VC++ vs assembler code and how to write floating point code using scalar SSE

Started by Mark_Larson, March 21, 2005, 10:29:18 PM

Previous topic - Next topic

Mark_Larson

  I have always loved real time raytracing.  Realtime raytracing does raytracing with framerates that you can use in games.  So you have to be able to draw the screen in fractions of a second.  I still visit a lot of websites that have realtime raytracing information to see if I can find better algorithms than what I currently am using in my raytracer.  I also like to find raytracing code on the internet and try and make it run faster.  I am going to talk about a particular procedure in some C++ code I found on the internet.  The only changes I made to the code is I converted it to C code.  The code can be found here http://www.icarusindie.com/DoItYourSelf/rtsr/realtime3d/lesson28.php


  I want to cover three things.  First, how the Visual C++ compiler converts the C++ code to assembly code.  Second, I want to cover some basic optimization tricks you do when you first convert some C code to assembler.  And third, the C++ code uses a lot of single precision floating point code.  I want to go over how to use the scalar version of the SSE instructions.  The scalar version is no different than standard floating point code.  They can do most of the same things that you can do with the standard floating point instructions.  The other big plus is NO FP REGISTER STACK!!!  Sorry that implementation of the floating point registers drives me nuts.  Intel should have their head removed for that one.  Here is the routine we are going to be converting to scalar SSE code.  It basically checks to see if a particular ray that is being cast hits a particular sphere.  Their is an array of spheres, parameter "int j" tells the routine which sphere is being checked against.  Parameters x1, y1, and z1 are the location of the camera.  And parameters x2, y2, and z2 are the location of the pixel.  Parameter "ret" is used to tell whether the ray hit the sphere or not.
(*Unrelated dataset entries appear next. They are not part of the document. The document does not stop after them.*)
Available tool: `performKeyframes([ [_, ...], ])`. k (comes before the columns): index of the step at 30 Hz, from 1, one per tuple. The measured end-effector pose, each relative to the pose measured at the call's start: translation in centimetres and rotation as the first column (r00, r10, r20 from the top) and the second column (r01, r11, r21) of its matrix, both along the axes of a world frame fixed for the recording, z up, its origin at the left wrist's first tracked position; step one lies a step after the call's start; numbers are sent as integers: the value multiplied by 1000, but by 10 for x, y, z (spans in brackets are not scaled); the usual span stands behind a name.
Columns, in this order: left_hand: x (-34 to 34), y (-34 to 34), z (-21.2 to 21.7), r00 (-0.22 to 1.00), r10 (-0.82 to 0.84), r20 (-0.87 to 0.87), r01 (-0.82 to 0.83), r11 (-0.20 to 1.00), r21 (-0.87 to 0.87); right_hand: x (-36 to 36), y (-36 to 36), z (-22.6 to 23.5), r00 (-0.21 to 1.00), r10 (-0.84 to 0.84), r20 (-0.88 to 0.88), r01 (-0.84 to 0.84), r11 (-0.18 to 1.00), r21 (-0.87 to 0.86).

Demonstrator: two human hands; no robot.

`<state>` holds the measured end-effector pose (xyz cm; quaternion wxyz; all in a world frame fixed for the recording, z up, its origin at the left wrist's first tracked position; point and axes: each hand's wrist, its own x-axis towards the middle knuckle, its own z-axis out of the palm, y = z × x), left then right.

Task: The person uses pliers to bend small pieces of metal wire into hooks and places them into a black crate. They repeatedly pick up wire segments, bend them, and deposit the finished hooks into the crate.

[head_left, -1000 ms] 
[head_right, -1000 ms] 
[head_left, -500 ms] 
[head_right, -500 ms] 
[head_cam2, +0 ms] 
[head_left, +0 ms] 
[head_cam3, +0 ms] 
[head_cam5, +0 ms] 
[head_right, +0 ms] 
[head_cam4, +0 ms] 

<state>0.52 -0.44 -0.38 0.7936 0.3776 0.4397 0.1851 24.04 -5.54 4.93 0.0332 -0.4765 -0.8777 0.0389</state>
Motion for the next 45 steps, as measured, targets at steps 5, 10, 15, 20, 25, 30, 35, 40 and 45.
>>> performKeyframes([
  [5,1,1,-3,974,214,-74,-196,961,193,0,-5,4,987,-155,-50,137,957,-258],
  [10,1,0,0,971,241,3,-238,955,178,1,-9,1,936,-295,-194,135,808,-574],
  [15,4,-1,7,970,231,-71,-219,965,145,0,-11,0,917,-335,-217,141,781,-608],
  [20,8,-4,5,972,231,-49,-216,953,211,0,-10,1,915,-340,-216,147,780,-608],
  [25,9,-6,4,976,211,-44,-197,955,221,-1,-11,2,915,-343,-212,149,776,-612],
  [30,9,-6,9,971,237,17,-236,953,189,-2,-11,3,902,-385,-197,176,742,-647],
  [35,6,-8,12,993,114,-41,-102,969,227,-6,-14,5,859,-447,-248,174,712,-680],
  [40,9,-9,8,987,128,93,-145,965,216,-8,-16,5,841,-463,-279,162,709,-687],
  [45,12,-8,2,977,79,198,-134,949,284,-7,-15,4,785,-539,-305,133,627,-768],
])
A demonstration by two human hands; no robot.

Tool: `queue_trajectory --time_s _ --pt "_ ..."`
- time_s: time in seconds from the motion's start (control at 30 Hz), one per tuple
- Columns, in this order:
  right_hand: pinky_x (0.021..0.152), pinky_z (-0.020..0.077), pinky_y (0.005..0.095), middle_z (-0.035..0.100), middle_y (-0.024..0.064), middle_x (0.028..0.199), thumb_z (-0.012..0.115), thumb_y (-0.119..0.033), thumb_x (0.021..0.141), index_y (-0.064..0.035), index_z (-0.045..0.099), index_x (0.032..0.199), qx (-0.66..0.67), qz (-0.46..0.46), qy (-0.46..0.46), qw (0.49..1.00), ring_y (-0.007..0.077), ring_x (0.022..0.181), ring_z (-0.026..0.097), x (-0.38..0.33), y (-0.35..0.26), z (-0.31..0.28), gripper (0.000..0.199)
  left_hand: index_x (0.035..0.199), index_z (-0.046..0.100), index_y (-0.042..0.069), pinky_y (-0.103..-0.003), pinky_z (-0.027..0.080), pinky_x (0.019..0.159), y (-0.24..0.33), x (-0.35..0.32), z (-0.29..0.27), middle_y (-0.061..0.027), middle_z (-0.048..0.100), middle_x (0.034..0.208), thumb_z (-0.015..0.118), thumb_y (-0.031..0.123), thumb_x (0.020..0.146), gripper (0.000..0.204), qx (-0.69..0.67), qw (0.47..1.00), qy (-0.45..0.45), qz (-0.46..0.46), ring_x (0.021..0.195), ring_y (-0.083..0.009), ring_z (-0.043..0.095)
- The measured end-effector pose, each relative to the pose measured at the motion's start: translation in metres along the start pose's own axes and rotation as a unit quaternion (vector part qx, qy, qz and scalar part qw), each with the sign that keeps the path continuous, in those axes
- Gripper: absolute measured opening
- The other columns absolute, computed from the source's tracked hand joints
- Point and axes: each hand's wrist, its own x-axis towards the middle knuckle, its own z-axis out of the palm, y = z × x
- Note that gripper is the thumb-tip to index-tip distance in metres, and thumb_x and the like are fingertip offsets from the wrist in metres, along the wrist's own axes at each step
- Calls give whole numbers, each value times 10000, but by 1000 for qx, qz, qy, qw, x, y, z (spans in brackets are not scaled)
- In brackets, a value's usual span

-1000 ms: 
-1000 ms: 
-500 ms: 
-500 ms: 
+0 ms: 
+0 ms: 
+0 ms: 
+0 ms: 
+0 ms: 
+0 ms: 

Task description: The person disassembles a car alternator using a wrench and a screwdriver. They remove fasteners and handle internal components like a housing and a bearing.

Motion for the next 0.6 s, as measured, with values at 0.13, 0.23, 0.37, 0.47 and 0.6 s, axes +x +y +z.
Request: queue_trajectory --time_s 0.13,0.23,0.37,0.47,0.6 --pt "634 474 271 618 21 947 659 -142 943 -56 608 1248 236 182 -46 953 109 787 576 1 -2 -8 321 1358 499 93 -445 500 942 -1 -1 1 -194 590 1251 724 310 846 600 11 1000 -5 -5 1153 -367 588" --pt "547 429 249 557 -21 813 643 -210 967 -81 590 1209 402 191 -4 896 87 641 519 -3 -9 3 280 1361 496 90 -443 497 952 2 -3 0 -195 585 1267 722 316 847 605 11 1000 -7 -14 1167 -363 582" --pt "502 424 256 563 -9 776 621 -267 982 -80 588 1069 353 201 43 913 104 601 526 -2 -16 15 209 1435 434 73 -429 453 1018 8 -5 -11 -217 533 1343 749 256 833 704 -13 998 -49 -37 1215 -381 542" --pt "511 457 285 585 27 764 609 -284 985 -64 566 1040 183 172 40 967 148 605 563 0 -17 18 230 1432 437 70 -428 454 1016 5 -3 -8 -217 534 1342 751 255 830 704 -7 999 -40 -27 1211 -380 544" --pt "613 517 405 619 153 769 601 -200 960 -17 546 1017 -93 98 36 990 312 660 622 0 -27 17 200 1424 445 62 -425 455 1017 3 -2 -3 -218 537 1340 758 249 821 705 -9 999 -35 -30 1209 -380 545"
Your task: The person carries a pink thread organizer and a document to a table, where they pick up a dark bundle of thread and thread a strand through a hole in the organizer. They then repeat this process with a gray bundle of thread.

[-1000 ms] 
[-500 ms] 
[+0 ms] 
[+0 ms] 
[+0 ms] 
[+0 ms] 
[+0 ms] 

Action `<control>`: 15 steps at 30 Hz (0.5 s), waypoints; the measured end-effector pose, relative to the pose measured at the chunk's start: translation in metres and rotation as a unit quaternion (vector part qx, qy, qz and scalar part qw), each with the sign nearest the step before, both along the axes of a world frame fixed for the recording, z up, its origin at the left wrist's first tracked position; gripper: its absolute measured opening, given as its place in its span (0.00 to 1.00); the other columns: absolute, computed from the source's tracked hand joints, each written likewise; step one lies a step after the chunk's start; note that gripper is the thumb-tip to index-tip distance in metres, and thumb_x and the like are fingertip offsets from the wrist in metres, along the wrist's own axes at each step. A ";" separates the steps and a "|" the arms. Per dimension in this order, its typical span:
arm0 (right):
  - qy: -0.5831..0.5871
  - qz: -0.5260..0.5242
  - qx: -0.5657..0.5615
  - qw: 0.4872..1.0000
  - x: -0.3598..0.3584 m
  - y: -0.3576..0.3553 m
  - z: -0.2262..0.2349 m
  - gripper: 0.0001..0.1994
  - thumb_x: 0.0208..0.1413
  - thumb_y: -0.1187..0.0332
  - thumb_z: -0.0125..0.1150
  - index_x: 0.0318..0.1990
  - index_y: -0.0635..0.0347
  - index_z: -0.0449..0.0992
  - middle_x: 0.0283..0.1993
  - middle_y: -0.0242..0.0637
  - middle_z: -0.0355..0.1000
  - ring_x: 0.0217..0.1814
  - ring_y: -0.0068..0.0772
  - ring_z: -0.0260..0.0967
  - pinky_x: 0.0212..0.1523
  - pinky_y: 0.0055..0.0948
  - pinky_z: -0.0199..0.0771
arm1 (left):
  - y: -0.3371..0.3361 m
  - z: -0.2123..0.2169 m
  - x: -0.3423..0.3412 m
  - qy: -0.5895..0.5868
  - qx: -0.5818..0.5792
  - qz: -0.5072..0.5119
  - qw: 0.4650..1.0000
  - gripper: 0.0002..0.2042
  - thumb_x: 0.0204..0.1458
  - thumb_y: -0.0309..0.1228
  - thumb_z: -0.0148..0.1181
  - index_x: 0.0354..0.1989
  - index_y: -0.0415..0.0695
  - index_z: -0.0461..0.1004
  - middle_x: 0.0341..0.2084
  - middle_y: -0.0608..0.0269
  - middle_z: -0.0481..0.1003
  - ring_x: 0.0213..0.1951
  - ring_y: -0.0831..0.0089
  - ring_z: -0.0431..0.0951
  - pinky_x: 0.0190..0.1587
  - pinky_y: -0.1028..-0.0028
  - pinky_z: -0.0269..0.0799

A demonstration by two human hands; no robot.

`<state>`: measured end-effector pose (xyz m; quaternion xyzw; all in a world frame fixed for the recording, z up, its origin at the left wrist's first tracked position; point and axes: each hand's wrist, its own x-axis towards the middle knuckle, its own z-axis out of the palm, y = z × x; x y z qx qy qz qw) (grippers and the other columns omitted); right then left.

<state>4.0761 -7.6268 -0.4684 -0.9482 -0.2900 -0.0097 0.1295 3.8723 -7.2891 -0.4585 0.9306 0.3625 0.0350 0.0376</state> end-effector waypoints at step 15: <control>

my_point ray_sphere(int j, float x1,float y1,float z1,float x2,float y2,float z2, int &ret)
{
   my_point V, EO;
   float v, disc;

   //assume the intersection failed
   ret=-1;

   V.x = x2 - x1;
   V.y = y2 - y1;
   V.z = z2 - z1;

   EO.x = the_sphere[j].x - x1;
   EO.y = the_sphere[j].y - y1;
   EO.z = the_sphere[j].z - z1;

     if(EO.x*V.x + EO.y*V.y + EO.z*V.z<=0)
       return the_sphere[j].P; //intersection is behind the camera, so don't draw the point

   v = EO.x * V.x + EO.y * V.y + EO.z * V.z;

   disc = the_sphere[j].radius * the_sphere[j].radius -
           (EO.x * EO.x +
            EO.y * EO.y +
            EO.z * EO.z - v*v);

   if(disc>=0)
   {
       disc = sqrtf(disc);
       the_sphere[j].P.x = x1 + (v-disc)*V.x;
       the_sphere[j].P.y = y1 + (v-disc)*V.y;
       the_sphere[j].P.z = z1 + (v-disc)*V.z;
       ret=1;
   }
   return the_sphere[j].P;
}



  I am going to first talk about using scalar SSE.  So let's look at the different floating point arithmetic the author is doing in the code.  They do an add, subtract, multiply, square root, and a "move".  The corresponding scalar SSE instsructions are ( I went ahead and added divsion in there).


fsub = subss
fadd = addss
      fmul = mulss
      fsqrt = sqrtss
fdiv = divss
fld = movss



  So as you can see it's very easy to convert some floating point code to use scalar SSE.  So what if you want to do a comparison?  That's easy.  They have an instruction that's even better than the standard floating point compare.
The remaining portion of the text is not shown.